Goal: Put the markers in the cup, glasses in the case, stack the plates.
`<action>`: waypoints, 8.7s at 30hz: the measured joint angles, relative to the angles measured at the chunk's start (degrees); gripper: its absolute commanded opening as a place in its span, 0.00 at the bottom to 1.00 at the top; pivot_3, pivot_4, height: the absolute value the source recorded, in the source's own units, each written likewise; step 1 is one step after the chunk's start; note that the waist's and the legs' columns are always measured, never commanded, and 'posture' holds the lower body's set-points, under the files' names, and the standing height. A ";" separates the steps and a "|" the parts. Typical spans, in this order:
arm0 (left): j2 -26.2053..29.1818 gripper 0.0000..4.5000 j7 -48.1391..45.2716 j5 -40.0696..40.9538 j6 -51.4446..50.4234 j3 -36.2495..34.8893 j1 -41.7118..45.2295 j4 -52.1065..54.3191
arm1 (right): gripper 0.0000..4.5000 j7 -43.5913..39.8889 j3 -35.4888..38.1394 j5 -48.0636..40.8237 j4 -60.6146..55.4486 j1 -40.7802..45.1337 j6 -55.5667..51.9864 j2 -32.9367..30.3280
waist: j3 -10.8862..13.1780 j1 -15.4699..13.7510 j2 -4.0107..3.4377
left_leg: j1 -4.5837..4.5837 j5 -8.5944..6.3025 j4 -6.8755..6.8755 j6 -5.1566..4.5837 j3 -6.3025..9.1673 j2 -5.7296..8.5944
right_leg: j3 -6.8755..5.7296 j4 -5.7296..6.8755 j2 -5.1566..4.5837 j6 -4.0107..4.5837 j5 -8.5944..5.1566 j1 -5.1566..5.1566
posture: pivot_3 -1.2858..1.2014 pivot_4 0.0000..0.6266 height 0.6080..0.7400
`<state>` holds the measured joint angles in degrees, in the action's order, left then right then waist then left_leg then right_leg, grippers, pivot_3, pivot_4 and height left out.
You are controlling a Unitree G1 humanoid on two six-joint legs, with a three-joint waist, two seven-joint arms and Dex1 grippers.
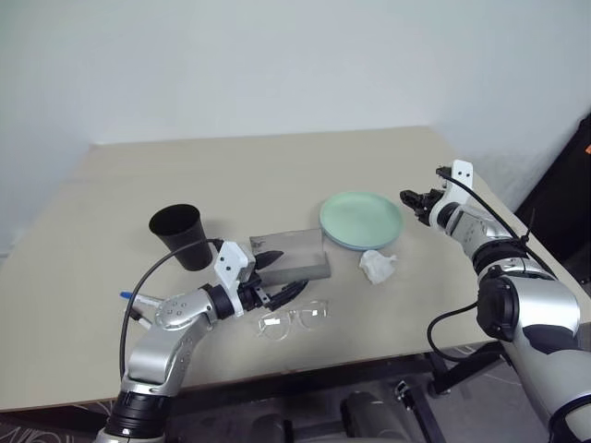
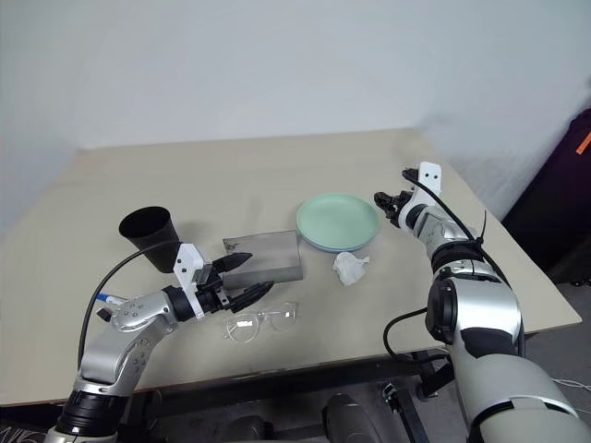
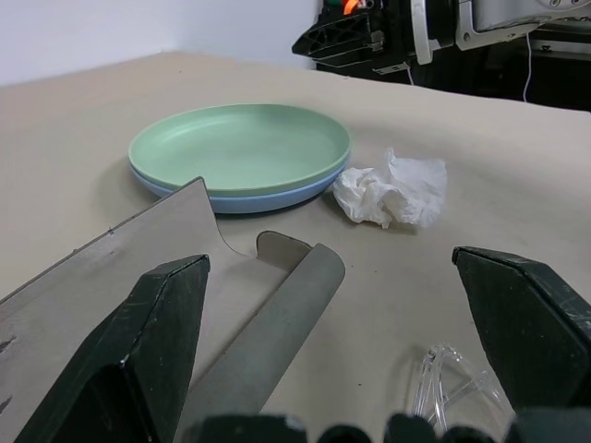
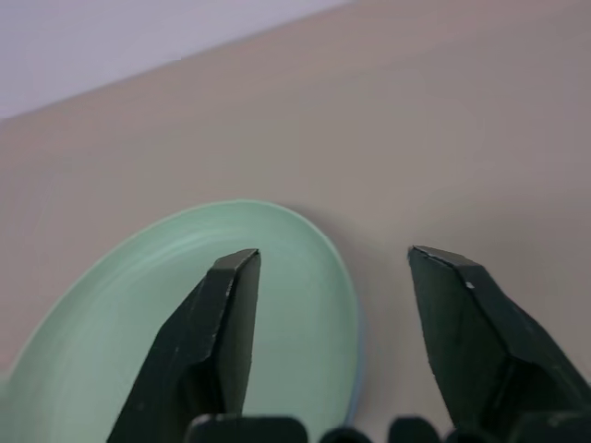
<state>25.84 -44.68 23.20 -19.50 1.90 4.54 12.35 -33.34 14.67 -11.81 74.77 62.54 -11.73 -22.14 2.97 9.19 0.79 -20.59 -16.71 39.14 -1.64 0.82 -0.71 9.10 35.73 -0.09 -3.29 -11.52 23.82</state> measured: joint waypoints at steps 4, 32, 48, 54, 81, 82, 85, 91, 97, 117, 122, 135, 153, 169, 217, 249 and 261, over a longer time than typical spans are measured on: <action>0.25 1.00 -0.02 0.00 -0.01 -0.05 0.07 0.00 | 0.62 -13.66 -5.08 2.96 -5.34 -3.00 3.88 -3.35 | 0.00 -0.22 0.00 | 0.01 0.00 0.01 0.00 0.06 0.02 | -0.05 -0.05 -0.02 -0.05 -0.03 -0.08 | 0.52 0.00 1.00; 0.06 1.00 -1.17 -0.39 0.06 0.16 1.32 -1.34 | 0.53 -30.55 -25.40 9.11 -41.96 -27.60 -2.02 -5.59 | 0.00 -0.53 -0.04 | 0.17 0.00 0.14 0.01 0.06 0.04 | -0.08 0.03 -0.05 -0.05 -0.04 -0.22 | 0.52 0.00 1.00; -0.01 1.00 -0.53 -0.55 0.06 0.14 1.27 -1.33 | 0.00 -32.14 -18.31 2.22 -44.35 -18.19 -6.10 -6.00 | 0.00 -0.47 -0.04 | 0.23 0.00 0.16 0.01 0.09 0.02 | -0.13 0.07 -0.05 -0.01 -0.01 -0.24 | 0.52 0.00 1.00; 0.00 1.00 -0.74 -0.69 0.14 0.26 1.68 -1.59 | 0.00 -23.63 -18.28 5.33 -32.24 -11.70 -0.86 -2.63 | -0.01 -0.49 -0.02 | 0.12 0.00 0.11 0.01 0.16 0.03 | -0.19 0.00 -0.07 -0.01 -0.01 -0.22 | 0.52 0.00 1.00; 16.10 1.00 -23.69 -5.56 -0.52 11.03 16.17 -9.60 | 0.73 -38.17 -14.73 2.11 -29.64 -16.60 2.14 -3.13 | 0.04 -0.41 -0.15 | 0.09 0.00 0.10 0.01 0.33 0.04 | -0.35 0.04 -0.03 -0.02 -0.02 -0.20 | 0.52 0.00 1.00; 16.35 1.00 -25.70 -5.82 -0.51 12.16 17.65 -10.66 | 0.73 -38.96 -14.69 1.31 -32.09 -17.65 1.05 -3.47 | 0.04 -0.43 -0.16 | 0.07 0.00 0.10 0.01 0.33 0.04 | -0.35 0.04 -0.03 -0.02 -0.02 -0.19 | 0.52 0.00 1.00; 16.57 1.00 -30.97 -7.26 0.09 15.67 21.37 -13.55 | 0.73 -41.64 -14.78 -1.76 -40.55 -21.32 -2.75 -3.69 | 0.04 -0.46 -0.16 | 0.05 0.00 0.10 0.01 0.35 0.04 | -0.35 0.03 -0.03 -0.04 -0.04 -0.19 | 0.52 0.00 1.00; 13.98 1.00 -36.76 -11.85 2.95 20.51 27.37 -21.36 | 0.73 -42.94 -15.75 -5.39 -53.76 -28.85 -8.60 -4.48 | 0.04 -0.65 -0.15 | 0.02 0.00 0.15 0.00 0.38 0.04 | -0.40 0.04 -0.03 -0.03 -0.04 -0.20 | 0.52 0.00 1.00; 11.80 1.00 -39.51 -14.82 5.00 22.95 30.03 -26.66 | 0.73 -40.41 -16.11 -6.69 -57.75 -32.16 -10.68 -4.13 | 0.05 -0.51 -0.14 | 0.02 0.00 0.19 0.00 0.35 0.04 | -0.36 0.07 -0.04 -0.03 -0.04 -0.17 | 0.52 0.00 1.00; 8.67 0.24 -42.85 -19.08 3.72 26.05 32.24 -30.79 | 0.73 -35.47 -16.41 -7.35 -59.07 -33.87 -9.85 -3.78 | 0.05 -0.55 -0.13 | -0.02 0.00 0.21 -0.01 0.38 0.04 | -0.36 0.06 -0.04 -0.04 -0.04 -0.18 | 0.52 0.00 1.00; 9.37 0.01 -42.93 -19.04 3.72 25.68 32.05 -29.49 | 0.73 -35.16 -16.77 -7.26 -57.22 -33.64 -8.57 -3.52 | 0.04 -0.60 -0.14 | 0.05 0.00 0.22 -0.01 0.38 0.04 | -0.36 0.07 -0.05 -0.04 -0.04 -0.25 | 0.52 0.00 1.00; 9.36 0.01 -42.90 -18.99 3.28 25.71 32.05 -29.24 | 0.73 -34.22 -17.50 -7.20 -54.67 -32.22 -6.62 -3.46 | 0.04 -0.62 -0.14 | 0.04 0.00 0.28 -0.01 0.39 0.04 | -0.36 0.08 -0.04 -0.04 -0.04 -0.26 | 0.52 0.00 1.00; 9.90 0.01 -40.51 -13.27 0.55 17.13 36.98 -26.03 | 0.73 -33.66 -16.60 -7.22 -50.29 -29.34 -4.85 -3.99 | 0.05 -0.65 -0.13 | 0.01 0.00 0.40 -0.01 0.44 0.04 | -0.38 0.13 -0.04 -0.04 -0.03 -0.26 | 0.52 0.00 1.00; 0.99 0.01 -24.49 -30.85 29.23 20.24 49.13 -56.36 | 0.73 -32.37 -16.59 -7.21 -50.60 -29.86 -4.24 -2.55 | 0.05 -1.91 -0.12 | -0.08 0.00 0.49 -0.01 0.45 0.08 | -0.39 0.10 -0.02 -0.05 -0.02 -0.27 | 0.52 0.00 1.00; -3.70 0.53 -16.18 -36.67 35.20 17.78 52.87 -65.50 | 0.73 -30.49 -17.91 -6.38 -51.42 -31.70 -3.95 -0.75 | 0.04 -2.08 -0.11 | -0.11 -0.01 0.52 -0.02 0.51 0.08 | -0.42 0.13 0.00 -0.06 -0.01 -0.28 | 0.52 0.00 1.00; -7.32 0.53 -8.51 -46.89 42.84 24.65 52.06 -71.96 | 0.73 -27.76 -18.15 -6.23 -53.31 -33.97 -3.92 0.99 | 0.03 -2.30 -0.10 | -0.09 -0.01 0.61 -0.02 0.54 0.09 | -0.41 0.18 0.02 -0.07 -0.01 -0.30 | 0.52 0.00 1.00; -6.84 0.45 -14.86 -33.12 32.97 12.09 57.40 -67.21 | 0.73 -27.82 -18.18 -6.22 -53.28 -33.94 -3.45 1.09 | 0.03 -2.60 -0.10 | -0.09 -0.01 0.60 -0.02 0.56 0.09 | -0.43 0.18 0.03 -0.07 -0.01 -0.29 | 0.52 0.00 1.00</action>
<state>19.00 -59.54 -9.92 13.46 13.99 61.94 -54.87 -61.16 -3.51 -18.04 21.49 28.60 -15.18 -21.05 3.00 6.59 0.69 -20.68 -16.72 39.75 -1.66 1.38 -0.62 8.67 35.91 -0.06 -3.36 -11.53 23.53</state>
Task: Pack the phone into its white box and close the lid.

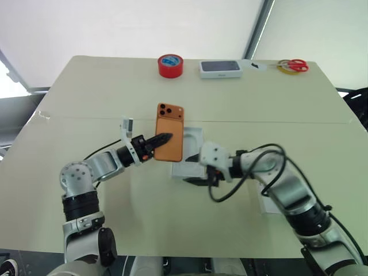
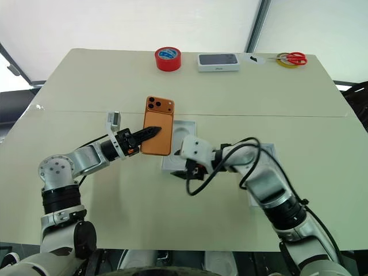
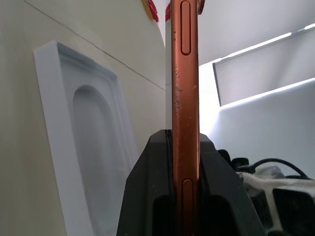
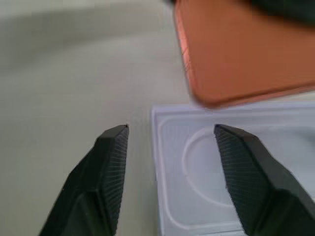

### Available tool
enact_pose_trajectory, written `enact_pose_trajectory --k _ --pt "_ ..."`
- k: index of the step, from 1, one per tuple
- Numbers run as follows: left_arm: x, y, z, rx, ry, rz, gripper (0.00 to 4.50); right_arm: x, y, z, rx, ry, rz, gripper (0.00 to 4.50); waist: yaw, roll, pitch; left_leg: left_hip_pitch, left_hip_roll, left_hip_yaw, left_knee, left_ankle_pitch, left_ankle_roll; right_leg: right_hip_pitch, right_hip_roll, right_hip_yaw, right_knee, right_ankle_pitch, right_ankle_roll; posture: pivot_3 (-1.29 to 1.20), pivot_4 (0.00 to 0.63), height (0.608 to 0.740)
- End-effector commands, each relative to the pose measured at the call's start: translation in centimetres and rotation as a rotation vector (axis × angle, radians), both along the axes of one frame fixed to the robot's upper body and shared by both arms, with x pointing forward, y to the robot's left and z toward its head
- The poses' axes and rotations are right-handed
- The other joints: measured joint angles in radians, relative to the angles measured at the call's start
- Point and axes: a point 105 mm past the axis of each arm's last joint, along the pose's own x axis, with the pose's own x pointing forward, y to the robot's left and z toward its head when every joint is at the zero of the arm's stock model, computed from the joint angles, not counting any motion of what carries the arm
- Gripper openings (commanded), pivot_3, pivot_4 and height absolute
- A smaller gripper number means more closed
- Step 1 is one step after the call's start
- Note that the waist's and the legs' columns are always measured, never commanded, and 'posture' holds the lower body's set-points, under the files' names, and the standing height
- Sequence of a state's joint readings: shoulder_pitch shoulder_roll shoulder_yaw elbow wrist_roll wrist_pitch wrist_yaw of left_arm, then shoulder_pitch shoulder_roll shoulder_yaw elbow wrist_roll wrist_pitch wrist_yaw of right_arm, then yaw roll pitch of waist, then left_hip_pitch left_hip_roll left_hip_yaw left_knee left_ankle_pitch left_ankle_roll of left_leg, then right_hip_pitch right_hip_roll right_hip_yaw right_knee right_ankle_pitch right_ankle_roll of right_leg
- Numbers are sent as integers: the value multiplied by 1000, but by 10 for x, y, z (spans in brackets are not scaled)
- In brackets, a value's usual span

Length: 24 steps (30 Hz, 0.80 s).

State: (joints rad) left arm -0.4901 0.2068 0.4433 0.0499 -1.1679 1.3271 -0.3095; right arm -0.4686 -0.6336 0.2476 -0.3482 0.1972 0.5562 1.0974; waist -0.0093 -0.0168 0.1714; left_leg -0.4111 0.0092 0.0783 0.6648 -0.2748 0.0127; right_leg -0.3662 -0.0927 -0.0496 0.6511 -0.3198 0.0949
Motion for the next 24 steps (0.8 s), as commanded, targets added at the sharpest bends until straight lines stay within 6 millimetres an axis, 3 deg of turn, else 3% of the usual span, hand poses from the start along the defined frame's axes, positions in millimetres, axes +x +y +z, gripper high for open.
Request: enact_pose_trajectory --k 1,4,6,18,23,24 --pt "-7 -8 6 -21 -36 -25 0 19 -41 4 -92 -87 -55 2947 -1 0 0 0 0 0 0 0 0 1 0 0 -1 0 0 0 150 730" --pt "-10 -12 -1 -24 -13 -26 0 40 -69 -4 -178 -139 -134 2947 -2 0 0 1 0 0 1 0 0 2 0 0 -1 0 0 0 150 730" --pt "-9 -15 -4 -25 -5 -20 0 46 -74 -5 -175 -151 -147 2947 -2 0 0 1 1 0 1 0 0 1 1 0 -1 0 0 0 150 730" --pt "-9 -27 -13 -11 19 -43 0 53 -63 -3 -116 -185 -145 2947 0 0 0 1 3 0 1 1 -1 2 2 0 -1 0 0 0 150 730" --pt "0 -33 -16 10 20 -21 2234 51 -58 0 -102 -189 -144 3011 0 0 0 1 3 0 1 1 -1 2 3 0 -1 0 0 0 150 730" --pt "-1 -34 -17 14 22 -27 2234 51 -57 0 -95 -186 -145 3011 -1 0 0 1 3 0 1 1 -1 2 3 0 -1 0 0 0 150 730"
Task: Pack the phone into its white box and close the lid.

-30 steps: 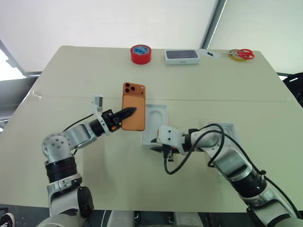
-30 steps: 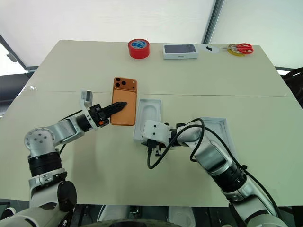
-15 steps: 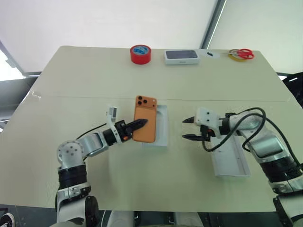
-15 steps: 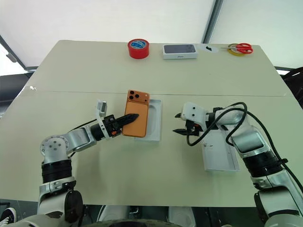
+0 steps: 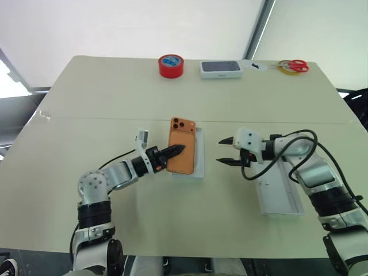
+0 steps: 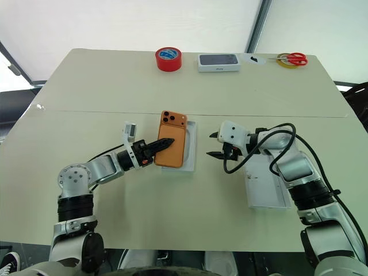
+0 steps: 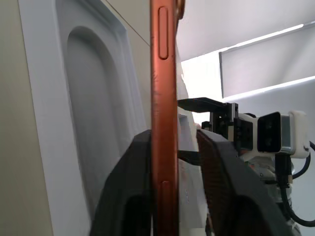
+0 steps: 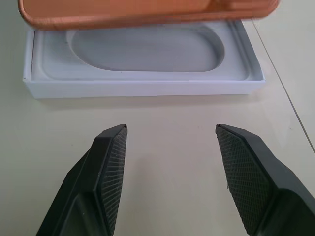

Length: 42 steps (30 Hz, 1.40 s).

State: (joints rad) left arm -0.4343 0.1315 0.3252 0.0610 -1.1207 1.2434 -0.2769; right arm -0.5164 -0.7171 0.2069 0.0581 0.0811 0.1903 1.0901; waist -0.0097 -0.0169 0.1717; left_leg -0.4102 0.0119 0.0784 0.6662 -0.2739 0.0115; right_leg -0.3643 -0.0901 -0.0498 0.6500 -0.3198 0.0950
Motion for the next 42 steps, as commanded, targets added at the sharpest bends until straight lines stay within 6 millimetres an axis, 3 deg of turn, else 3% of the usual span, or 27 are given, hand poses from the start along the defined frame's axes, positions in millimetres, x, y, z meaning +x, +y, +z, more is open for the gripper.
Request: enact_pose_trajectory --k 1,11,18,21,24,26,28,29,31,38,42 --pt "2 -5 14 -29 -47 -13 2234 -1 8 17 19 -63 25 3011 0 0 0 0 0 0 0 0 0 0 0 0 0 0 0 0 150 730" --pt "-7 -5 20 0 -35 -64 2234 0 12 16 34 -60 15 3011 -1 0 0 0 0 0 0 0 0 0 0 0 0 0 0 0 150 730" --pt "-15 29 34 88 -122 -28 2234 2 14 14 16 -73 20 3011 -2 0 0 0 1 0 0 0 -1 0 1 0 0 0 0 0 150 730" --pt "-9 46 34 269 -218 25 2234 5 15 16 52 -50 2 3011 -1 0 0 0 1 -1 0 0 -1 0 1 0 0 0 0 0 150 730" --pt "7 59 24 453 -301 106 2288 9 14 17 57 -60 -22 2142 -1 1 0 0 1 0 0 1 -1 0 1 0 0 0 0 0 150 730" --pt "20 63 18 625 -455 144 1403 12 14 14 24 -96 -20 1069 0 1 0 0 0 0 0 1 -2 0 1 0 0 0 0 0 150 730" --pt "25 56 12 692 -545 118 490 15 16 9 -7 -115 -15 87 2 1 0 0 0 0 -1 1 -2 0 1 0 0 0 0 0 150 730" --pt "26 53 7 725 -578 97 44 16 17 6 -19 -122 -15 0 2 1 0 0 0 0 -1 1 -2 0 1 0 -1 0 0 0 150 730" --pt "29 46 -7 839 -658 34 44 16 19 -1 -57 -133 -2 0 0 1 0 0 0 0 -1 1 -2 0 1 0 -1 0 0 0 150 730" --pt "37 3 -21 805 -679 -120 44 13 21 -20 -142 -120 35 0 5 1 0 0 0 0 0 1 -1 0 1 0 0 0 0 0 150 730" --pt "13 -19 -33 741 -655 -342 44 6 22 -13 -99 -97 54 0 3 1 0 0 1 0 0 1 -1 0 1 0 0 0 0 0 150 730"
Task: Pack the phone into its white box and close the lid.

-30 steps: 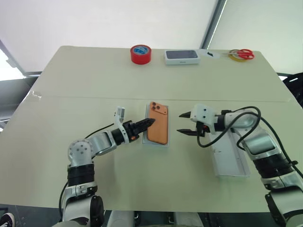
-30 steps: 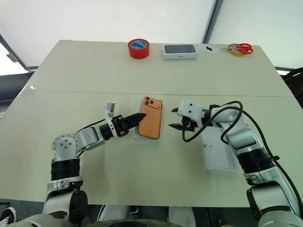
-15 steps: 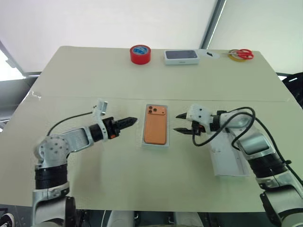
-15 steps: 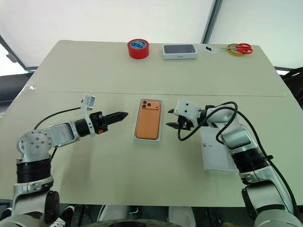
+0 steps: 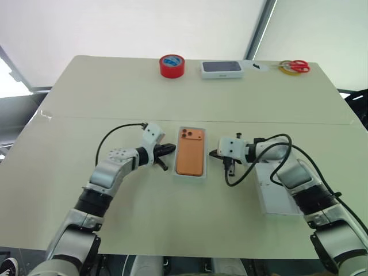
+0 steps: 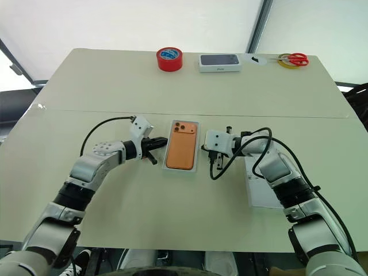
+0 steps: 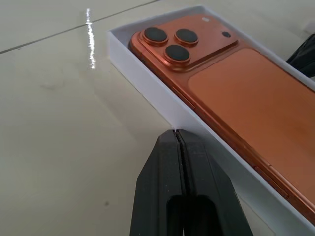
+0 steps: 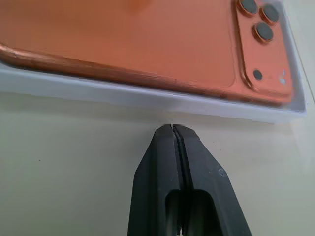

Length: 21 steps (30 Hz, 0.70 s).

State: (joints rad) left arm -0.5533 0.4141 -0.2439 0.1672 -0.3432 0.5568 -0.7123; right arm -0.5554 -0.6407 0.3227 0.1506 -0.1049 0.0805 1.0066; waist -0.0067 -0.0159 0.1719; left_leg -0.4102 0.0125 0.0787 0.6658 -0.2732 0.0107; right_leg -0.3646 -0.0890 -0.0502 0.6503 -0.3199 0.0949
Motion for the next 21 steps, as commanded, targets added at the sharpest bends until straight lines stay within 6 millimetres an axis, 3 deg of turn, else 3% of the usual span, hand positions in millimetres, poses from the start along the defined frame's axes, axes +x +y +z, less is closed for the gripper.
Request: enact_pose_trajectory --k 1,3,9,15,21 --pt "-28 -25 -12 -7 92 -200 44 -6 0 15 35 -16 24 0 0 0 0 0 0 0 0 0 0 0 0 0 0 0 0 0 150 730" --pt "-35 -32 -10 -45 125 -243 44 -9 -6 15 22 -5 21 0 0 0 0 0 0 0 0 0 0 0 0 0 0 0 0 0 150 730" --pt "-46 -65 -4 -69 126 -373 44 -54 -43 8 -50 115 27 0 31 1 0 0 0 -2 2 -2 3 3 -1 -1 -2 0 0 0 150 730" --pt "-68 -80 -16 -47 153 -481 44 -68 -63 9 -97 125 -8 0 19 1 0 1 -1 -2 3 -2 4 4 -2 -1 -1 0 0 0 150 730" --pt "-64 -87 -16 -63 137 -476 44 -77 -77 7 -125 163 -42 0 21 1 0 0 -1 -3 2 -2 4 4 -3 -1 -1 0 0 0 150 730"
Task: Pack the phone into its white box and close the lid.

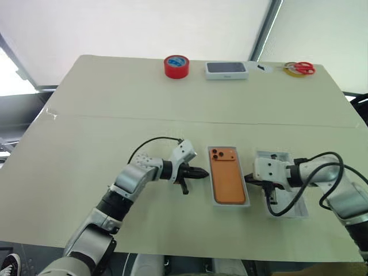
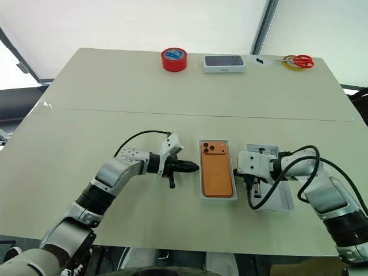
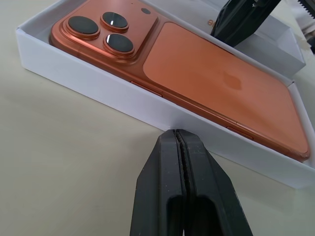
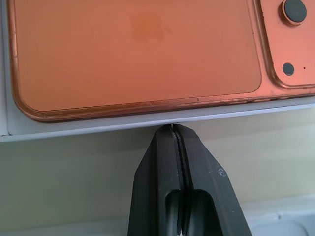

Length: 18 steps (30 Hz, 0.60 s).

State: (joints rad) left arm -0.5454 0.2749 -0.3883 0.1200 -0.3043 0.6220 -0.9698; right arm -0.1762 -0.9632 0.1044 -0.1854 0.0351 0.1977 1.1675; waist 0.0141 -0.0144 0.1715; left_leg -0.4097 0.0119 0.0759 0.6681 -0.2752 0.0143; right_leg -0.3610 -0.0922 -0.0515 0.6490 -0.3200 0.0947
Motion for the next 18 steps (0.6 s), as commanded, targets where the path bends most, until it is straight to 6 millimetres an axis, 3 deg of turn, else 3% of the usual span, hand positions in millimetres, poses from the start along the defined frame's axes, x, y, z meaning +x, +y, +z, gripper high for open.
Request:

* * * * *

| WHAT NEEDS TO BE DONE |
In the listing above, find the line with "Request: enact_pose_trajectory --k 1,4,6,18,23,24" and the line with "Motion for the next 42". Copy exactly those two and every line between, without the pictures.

| EXERCISE RESULT |
Request: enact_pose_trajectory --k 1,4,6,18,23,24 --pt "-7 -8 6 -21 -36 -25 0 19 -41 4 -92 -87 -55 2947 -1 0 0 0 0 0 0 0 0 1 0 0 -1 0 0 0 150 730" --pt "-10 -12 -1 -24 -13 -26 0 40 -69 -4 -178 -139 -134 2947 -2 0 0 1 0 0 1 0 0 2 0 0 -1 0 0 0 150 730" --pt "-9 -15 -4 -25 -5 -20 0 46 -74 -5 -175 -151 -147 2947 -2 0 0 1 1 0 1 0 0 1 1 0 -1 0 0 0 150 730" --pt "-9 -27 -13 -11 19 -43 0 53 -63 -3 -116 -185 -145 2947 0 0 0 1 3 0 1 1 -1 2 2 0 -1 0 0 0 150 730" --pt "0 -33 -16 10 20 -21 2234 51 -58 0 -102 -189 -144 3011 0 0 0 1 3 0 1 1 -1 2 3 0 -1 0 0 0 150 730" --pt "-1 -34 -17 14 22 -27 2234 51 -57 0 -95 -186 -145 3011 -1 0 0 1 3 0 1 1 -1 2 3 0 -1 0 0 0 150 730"
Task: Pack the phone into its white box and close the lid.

-30 steps: 
-30 steps: 
-15 steps: 
-15 steps: 
+0 steps: 
+0 steps: 
+0 steps: 
+0 steps: 

Length: 42 steps (30 Hz, 1.40 s).

State: (joints rad) left arm -0.4343 0.1315 0.3252 0.0610 -1.1207 1.2434 -0.2769; right arm -0.5164 -0.7171 0.2069 0.0581 0.0811 0.1903 1.0901; waist -0.0097 -0.0169 0.1717; left_leg -0.4102 0.0119 0.0784 0.6662 -0.2739 0.0115; right_leg -0.3643 -0.0901 -0.0498 0.6500 -0.3198 0.0950
Motion for the next 42 steps, as commanded, targets added at the sharpest bends until straight lines stay within 6 millimetres an axis, 3 deg of turn, else 3% of the usual span, or 27 are given, hand poses from the start along the defined frame's axes, positions in millimetres, x, y, z meaning +x, +y, +z, more is open for the gripper.

This exercise has been completed.